Mme Braw : Je vous remercie de ces questions, madame la sénatrice. Puis-je vous demander une précision au sujet de votre seconde question? Parlez-vous de la coopération entre société civile et gouvernements dans nos propres pays ou entre nos gouvernements et la société civile dans le pays qui nous préoccupe?
La sénatrice Coyle : Dans le pays qui nous préoccupe.
Mme Braw : Je vais commencer par cette question. C’est quelque chose que les gouvernements occidentaux, comme vous le savez, essaient de faire depuis des décennies. En tant qu’Occidentaux, surtout depuis la fin de la guerre froide, mais aussi avant cela, nous avons tenté de favoriser la démocratie et de soutenir les personnes qui militent pour la démocratie, les défenseurs des droits de la personne et les minorités religieuses dans divers pays non démocratiques. Cela a commencé, par exemple, avec Radio Free Europe/Radio Liberty, puis au cours des dernières années et des dernières décennies, il y a eu l’incroyable soutien financier versé par des donateurs privés et des gouvernements occidentaux à des groupes pro-démocratie en Russie et ainsi de suite. Cela a été fait avec les meilleures intentions.
Ce qui m’inquiète, c’est que les gouvernements de pays où des gouvernements occidentaux et d’autres donateurs soutiennent des groupes de la société civile ne voient pas ce soutien d’un bon œil et considèrent cela comme de l’ingérence. C’est là où, à mon avis, nous avons involontairement contribué à créer une situation où ces pays estiment pouvoir s’ingérer dans nos sociétés parce que nous nous sommes ingérés dans les leurs. C’est une mauvaise interprétation délibérée de ce que nous essayons de faire.

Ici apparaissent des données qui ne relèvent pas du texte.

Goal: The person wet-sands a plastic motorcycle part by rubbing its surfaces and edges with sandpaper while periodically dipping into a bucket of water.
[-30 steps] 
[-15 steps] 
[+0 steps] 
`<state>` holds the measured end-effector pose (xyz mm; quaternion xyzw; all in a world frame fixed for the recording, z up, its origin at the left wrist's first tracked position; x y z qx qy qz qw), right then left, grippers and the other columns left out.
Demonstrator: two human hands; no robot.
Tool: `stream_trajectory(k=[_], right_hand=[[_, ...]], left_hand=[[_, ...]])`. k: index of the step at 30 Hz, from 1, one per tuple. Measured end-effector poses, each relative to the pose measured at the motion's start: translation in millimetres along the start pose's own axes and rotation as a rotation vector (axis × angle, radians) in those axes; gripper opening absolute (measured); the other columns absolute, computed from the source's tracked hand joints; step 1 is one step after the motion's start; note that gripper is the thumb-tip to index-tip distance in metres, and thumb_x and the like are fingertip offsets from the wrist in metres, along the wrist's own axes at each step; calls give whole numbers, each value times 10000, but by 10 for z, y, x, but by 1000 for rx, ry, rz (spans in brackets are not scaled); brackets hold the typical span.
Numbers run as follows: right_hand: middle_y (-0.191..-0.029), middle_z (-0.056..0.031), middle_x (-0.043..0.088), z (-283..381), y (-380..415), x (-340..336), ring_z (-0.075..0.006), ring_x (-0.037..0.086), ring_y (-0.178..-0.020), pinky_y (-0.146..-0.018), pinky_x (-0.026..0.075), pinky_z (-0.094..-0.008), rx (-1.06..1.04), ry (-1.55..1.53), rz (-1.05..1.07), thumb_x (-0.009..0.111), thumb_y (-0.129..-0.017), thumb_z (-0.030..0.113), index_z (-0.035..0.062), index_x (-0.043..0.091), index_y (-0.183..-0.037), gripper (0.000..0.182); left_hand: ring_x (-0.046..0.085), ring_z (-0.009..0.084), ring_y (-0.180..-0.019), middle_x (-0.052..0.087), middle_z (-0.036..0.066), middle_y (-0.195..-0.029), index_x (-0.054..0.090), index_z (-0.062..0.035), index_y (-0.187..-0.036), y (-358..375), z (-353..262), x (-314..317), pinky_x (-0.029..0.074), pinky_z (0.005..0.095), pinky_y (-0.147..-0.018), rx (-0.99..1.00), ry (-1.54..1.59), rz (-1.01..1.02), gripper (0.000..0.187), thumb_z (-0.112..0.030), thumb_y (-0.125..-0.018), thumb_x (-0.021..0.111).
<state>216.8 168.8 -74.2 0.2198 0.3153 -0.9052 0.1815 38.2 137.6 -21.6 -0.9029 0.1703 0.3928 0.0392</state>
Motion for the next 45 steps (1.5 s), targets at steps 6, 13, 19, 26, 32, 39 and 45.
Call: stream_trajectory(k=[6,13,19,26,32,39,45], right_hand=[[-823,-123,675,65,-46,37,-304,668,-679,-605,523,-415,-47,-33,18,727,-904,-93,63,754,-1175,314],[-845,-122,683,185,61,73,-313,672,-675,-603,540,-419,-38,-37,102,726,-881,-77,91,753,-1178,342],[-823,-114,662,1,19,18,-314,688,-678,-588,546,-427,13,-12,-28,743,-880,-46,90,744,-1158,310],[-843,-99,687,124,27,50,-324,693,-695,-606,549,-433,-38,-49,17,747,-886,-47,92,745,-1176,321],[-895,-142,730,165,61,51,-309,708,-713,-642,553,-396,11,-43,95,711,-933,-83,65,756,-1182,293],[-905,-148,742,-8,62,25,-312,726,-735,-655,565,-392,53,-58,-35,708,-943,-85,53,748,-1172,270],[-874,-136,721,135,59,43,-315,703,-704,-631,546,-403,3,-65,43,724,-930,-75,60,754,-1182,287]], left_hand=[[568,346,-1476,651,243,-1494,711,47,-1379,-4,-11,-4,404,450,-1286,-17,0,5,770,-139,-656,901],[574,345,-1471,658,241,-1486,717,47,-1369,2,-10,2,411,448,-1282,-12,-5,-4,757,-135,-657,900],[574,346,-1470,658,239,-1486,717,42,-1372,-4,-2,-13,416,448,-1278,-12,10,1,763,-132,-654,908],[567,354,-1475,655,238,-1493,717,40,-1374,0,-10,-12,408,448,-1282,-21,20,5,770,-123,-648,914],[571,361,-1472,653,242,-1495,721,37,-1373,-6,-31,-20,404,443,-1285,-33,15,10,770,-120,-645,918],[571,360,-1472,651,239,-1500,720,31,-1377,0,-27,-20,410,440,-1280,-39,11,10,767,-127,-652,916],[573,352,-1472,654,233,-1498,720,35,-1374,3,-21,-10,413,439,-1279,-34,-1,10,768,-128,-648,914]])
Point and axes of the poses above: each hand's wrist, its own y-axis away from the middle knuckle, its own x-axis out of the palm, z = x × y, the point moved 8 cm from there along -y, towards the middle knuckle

Nous avions les meilleures intentions, mais c’est ainsi que les choses ont été perçues.
C’est vraiment une situation difficile parce que nous voulons soutenir les gens qui travaillent courageusement et assidûment à l’amélioration de la situation des droits de la personne dans leur propre pays, mais si cela est perçu comme de l’ingérence, cela déclenchera un mouvement de ressac à la fois contre ces gens-là — comme le montre la loi russe sur les agents étrangers — et contre nos propres pays. Cela a beaucoup d’importance lorsque le pays en question est un pays puissant comme la Russie ou la Chine. En Afrique subsaharienne, où nous avons fait cela au fil des ans, il y a plusieurs pays qui ne sont pas en mesure d’exercer des représailles contre nous, mais la Russie et la Chine en sont capables.
Votre première question portait sur la place qu’occupent les sanctions Magnitski parmi nos outils de politique étrangère, si j’ai bien compris.

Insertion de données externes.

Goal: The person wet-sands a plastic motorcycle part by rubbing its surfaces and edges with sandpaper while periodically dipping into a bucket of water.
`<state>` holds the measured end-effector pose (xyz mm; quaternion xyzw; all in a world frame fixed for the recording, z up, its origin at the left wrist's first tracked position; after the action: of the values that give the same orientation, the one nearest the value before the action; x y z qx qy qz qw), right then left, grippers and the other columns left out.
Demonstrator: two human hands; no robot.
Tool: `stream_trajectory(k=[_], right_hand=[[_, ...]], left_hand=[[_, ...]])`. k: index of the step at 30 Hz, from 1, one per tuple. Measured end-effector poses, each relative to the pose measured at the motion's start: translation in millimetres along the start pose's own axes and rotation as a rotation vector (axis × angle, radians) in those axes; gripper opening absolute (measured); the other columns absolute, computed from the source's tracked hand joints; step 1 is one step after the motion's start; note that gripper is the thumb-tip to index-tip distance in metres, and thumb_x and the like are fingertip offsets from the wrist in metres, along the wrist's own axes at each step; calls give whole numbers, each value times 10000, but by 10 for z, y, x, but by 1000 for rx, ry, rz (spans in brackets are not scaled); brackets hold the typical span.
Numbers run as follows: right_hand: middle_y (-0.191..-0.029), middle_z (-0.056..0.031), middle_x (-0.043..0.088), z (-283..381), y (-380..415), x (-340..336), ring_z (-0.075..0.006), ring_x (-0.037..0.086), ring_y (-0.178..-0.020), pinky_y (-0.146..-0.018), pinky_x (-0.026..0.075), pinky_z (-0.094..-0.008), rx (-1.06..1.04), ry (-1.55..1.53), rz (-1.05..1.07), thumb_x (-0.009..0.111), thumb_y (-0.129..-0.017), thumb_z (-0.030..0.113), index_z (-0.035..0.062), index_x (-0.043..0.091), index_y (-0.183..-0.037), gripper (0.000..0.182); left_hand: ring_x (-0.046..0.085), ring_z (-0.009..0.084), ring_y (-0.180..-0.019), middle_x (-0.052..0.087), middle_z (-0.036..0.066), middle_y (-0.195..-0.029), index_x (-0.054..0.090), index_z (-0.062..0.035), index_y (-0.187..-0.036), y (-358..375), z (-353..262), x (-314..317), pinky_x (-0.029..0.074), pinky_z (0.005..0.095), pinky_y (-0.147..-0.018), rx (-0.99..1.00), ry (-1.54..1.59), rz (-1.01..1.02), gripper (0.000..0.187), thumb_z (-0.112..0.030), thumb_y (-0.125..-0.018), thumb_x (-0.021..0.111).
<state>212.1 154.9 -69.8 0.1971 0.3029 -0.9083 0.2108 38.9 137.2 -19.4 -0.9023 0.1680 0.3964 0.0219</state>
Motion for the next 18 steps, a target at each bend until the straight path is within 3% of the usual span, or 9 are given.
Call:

Le président : Je vais intervenir pour vous dire que nous avons atteint la marque des quatre minutes. Cependant, je crois comprendre que la sénatrice Coyle voudra probablement revenir là-dessus au deuxième tour. Est-ce exact?
La sénatrice Coyle : Certainement.
Le président : Nous y reviendrons.
La sénatrice M. Deacon : Je remercie les témoins d’être ici aujourd’hui.

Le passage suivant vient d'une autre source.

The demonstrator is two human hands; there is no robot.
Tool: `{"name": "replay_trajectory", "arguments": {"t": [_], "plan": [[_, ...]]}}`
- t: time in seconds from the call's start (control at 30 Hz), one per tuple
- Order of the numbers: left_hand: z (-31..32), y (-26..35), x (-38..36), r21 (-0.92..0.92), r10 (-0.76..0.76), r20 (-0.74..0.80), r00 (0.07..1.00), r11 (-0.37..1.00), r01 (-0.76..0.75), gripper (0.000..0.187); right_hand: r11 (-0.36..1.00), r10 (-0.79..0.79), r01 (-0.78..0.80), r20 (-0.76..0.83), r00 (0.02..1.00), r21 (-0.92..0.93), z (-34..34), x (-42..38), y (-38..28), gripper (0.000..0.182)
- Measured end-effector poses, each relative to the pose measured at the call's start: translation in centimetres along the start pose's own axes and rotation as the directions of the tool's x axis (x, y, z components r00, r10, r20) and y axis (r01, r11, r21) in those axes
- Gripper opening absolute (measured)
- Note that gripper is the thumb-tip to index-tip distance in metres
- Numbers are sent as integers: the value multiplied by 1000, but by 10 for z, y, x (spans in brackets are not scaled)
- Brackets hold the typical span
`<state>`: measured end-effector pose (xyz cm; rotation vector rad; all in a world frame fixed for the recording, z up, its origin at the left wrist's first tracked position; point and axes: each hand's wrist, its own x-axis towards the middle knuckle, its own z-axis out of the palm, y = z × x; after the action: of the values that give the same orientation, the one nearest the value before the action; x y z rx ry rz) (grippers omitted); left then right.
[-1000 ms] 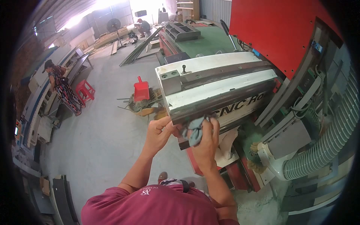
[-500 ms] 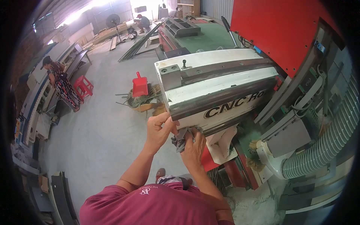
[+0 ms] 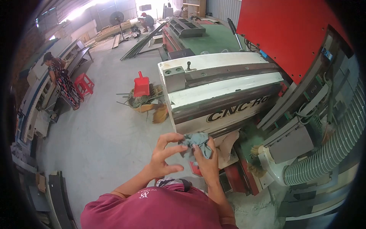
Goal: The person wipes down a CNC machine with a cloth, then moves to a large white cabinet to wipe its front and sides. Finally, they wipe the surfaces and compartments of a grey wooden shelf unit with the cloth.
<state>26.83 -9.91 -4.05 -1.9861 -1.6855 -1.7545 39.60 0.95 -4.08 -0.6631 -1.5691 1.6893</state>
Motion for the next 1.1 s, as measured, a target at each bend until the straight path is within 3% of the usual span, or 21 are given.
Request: {"name": "replay_trajectory", "arguments": {"t": [0.1, 0.17, 0.23, 0.3, 0.37, 0.4, 0.5, 0.53, 0.57, 0.6, 0.63, 0.67, 0.7, 0.73, 0.77, 0.8, 0.83, 0.93, 1.0, 1.07, 1.1], "plan": [[5, 7, 0, 118, 72, -36, 997, 991, -67, 59, 997, -52, 59, 132, 990, -52, 1, -6, -6, 29], [13, 3, -4, 69, 72, -63, 995, 995, -67, 64, 990, -46, 71, 207, 977, -119, 1, -5, 10, 39], [16, 2, -6, -65, 49, -139, 989, 996, -59, 66, 979, -59, -6, 311, 949, 205, 7, -8, 15, 49], [6, -3, -8, -28, 51, -123, 991, 998, -55, 66, 964, 2, -95, 345, 939, 250, 7, -6, 10, 56], [-2, -8, -11, 3, 45, -112, 993, 999, -45, 67, 966, -21, -121, 540, 842, 228, 2, -5, 2, 59], [-6, -9, -13, 14, 10, -177, 984, 1000, -7, 64, 991, -99, 27, 570, 816, 133, 0, -4, 6, 60], [-24, -14, -3, 171, 22, -382, 924, 984, 47, 53, 992, -109, 46, 614, 781, 118, 8, -2, -11, 61], [-30, -18, 3, 241, 66, -461, 885, 969, 54, 50, 976, -208, 136, 542, 815, 170, 9, -1, -15, 52], [-37, -22, 14, 133, -32, -636, 771, 980, 150, 46, 977, -202, 126, 558, 805, 171, 6, 2, -17, 52], [-41, -26, 27, 4, -133, -769, 626, 977, 213, 42, 927, -368, 295, 403, 838, 233, -5, 6, -20, 46], [-41, -30, 37, 6, -133, -773, 620, 976, 216, 42, 847, -520, 462, 230, 823, 263, -13, 9, -23, 40], [-38, -34, 47, -26, -127, -787, 604, 984, 174, 41, 848, -519, 460, 237, 821, 264, -16, 15, -26, 40], [-33, -36, 55, -56, -121, -801, 586, 990, 127, 39, 751, -660, 649, 148, 736, 124, -17, 23, -30, 36], [-26, -40, 60, 39, -65, -768, 637, 988, 148, 40, 609, -789, 793, 83, 609, -32, -15, 30, -34, 32], [-17, -45, 59, 118, -41, -689, 723, 979, 167, 42, 602, -794, 798, 90, 601, -25, -13, 36, -36, 32], [-2, -55, 55, 145, -41, -645, 763, 974, 175, 45, 528, -833, 828, 75, 548, -187, -11, 40, -38, 34], [11, -59, 49, 147, -38, -651, 759, 974, 174, 45, 442, -867, 827, 69, 493, -346, -9, 44, -40, 36], [32, -68, 28, 184, 1, -695, 719, 967, 176, 47, 375, -891, 796, 54, 452, -475, 0, 60, -43, 44], [39, -76, 10, -30, -214, -668, 713, 965, 261, 48, 324, -899, 775, 78, 431, -543, 3, 65, -43, 44], [45, -89, -11, -67, -288, -640, 712, 944, 322, 47, 175, -876, 670, 197, 440, -721, 5, 71, -41, 45], [46, -97, -17, -101, -361, -612, 704, 918, 382, 45, 171, -878, 674, 199, 435, -719, 7, 75, -38, 45]]}}
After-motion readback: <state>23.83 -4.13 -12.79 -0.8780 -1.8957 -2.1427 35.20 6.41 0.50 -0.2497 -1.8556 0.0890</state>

Je suis tiraillée entre le désir d’enchaîner sur les questions de la sénatrice Coyle et celui de poursuivre dans la même veine que les sénateurs Woo et McIntyre. Je ne veux pas que ma question paraisse répétitive, car elle ressemble à une autre qui a déjà été posée. Je vais essayer d’aborder les choses sous un angle différent. Ma question s’adresse à M. Cardwell.
L’une des critiques continuellement formulées au sujet de nos régimes de sanctions concerne le fait que nous sommes très efficaces et très prompts lorsque vient le temps de détecter des groupes ou des organisations, mais que nous avons du chemin à faire en matière d’application de la loi, comme il a été dit plus tôt. Prenons l’exemple du groupe de mercenaires Wagner. Nous avons imposé des sanctions contre ce groupe. On pourrait considérer qu’il s’agit d’un groupe un peu nébuleux composé d’un certain nombre de particuliers, de sociétés et d’autres entités privées. On a laissé entendre, de façon plus ou moins précise, que nos sanctions contre le groupe Wagner sont symboliques. À votre avis, est-ce exact? Je pose la question parce que l’Union européenne et les États-Unis ont également sanctionné le groupe Wagner, et je me demande si l’approche qu’ils ont adoptée était plus ciblée.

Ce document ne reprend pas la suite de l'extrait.